■ **What the exercise asks**
Please copy out every line in the entries that includes the word "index".

■ **Working data**

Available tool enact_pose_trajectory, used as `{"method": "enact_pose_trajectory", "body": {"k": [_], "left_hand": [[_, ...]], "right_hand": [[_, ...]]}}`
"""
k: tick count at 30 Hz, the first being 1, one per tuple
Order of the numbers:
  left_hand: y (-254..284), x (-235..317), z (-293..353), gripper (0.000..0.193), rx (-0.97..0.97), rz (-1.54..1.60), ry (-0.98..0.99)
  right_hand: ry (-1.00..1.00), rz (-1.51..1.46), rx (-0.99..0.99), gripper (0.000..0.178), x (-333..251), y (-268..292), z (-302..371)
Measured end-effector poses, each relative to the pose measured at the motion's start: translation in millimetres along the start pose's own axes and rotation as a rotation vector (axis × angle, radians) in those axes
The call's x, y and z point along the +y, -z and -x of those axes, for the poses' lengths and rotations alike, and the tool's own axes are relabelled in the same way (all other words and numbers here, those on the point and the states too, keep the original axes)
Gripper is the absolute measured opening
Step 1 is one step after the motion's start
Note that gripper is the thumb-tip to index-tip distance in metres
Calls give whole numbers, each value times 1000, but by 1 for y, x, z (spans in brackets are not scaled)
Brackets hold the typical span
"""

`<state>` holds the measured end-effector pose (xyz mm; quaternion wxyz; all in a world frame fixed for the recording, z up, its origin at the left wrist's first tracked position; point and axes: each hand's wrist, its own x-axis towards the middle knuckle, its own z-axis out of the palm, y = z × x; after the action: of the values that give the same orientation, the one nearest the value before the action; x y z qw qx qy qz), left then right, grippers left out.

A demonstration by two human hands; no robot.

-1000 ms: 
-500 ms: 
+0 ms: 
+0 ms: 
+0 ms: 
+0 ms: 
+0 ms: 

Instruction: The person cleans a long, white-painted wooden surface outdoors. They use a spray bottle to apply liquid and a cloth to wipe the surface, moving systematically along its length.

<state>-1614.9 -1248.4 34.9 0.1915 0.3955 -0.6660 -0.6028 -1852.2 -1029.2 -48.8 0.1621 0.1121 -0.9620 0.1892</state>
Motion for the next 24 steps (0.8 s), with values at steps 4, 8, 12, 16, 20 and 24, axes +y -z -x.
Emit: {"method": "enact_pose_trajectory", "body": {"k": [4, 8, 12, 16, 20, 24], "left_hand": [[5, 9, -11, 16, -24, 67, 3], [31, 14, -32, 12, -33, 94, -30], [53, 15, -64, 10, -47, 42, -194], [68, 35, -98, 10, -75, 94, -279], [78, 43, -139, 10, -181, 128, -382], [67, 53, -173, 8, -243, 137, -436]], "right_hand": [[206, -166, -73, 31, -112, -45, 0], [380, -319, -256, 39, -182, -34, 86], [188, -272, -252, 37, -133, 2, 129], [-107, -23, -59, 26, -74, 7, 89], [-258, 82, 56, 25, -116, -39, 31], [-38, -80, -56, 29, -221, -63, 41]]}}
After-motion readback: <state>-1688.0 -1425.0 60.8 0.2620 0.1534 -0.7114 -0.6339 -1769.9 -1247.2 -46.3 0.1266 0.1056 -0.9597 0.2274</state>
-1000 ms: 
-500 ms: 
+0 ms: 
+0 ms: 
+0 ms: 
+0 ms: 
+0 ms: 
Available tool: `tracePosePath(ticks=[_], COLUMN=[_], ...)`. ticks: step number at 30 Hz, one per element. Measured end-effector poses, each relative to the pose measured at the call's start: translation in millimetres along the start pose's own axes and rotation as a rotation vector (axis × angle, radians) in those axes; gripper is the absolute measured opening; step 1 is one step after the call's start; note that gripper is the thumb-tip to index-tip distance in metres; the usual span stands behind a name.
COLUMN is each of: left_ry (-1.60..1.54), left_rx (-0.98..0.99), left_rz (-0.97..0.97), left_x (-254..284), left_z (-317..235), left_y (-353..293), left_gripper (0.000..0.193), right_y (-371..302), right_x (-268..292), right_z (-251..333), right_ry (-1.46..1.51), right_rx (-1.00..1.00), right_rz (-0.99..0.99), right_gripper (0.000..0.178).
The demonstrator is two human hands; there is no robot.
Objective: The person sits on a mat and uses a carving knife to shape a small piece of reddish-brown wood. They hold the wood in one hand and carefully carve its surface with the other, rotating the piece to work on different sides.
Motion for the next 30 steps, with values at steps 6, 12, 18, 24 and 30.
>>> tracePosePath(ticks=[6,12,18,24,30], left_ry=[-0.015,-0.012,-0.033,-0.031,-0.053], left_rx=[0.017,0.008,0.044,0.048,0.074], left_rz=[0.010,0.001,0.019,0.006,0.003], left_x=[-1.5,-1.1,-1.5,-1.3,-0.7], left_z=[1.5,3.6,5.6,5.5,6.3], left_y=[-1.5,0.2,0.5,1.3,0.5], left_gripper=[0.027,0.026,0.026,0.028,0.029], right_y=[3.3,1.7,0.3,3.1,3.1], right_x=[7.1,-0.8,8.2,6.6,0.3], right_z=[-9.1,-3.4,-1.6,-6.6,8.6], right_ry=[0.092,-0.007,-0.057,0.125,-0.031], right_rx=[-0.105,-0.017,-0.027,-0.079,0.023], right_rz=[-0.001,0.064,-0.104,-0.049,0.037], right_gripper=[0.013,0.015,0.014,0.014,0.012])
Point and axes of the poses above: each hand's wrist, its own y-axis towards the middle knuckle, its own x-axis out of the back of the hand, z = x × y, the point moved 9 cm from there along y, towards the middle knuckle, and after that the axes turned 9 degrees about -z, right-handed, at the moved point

■ **Response box**
Note that gripper is the thumb-tip to index-tip distance in metres
Available tool: `tracePosePath(ticks=[_], COLUMN=[_], ...)`. ticks: step number at 30 Hz, one per element. Measured end-effector poses, each relative to the pose measured at the call's start: translation in millimetres along the start pose's own axes and rotation as a rotation vector (axis × angle, radians) in those axes; gripper is the absolute measured opening; step 1 is one step after the call's start; note that gripper is the thumb-tip to index-tip distance in metres; the usual span stands behind a name.

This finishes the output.